What you need to do: Repeat the listing verbatim. Drop any pictures.

--- START ---

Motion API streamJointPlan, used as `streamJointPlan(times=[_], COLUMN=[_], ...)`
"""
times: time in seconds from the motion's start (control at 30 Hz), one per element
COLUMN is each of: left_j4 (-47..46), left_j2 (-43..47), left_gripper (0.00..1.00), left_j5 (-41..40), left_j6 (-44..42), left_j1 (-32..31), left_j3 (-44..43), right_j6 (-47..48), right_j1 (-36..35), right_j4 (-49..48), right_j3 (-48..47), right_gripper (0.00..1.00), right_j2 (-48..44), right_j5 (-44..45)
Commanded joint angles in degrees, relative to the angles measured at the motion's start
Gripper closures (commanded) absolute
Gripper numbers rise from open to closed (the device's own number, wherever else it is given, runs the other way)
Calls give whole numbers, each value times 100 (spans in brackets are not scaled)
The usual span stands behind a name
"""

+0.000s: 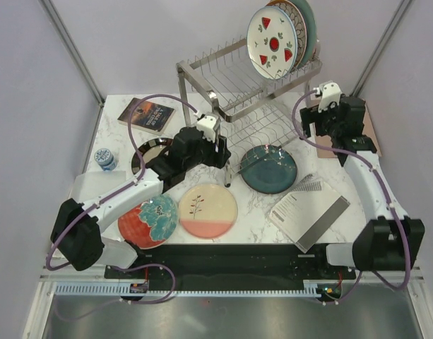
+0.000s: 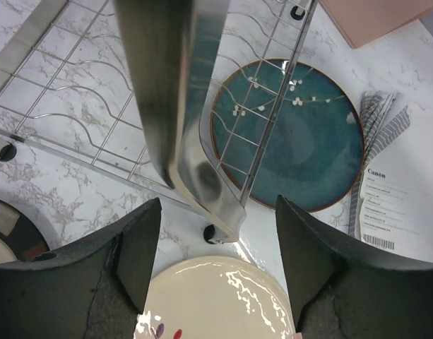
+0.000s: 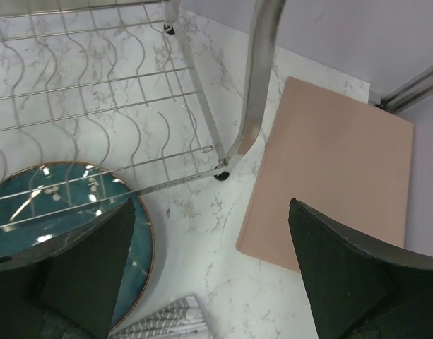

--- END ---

The completed task:
Motion API streamJointPlan, used as `streamJointPlan(times=[_], COLUMN=[_], ...)`
"""
times: time in seconds from the motion's start (control at 30 Hz), one per element
COLUMN is each of: left_j4 (-47..46), left_j2 (-43..47), left_gripper (0.00..1.00), left_j5 (-41..40), left_j6 (-44..42), left_j1 (-32..31), left_j3 (-44..43), right_j6 (-47..48), right_j1 (-36..35), right_j4 (-49..48), right_j3 (-48..47), right_gripper (0.00..1.00), right_j2 (-48..44), right_j5 (-44..45)
Commanded joint angles in degrees, relative to the angles measured at the motion's start
Gripper closures (commanded) absolute
Gripper numbers rise from open to closed (the device's own number, wherever else it is given, runs the other way)
Calls give whole numbers, each value times 100 (spans in brackets are not scaled)
The usual span stands behind a name
"""

+0.000s: 
+0.000s: 
+0.000s: 

The complete answer has been presented.